YOUR INSTRUCTIONS → Write the data out again in full, with no departure from the original.

DATASET EXTRACT →
=== Section Start ===
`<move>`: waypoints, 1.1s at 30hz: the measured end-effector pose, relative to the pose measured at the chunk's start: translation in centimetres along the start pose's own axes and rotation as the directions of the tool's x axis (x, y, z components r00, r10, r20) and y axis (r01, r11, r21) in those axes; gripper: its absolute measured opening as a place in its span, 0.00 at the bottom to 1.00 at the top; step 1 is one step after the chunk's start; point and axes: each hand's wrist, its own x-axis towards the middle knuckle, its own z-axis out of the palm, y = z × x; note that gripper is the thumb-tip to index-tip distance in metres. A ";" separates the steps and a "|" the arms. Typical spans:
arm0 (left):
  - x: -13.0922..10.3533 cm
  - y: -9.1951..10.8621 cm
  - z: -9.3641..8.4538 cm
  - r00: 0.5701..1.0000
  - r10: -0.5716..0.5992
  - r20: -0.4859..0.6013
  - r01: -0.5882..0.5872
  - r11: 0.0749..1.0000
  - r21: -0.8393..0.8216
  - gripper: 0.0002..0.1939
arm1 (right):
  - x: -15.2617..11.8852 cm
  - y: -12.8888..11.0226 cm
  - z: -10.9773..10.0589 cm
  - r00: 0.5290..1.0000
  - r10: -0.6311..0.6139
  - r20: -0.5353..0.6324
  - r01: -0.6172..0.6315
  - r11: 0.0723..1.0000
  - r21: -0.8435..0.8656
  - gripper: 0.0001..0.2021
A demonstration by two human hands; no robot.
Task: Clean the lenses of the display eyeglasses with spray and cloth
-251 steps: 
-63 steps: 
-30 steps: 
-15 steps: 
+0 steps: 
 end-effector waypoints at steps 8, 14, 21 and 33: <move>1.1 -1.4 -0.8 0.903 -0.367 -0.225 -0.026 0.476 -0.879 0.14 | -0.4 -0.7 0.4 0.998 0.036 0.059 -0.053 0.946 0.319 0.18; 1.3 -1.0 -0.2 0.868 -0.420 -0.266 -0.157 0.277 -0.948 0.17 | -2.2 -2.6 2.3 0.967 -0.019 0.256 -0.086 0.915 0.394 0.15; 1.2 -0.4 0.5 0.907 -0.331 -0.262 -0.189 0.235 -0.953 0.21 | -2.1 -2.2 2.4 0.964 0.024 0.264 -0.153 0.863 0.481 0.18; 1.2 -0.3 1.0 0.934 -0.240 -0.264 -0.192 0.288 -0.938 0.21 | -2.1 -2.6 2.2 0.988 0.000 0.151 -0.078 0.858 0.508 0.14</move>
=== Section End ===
RESPONSE FOR THIS EXERCISE →
`<move>`: waypoints, 1.1s at 30hz: the measured end-effector pose, relative to the pose measured at the chunk's start: translation in centimetres along the start pose's own axes and rotation as the directions of the tool's x axis (x, y, z components r00, r10, r20) and y axis (r01, r11, r21) in those axes; gripper: its absolute measured opening as a place in its span, 0.00 at the bottom to 1.00 at the top; step 1 is one step after the chunk's start; point and axes: each hand's wrist, its own x-axis towards the middle knuckle, its own z-axis out of the palm, y = z × x; note that gripper is the thumb-tip to index-tip distance in metres. A ";" separates the steps and a "|" the arms. Typical spans:
arm0 (left):
  - x: -13.0922..10.3533 cm
  - y: -9.1951..10.8621 cm
  - z: -9.3641..8.4538 cm
  - r00: 0.5701..1.0000
  - r10: -0.5716..0.5992
  - r20: -0.4859..0.6013
  - r01: -0.5882..0.5872
  - r11: 0.0749..1.0000
  - r21: -0.8393..0.8216
  - gripper: 0.0002..0.1939
arm1 (right):
  - x: -15.2617..11.8852 cm
  - y: -12.8888..11.0226 cm
  - z: -10.9773..10.0589 cm
  - r00: 0.5290..1.0000
  - r10: -0.6311..0.6139
  - r20: -0.5353..0.6324
  - r01: -0.6172..0.6315
  - r11: 0.0723..1.0000
  - r21: -0.8435..0.8656
  - gripper: 0.0001..0.2021
A demonstration by two human hands; no robot.
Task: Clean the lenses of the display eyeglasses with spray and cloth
-251 steps: 
-63 steps: 
-30 steps: 
-15 steps: 
+0 steps: 
 end-effector waypoints at steps 8, 14, 21 and 33: <move>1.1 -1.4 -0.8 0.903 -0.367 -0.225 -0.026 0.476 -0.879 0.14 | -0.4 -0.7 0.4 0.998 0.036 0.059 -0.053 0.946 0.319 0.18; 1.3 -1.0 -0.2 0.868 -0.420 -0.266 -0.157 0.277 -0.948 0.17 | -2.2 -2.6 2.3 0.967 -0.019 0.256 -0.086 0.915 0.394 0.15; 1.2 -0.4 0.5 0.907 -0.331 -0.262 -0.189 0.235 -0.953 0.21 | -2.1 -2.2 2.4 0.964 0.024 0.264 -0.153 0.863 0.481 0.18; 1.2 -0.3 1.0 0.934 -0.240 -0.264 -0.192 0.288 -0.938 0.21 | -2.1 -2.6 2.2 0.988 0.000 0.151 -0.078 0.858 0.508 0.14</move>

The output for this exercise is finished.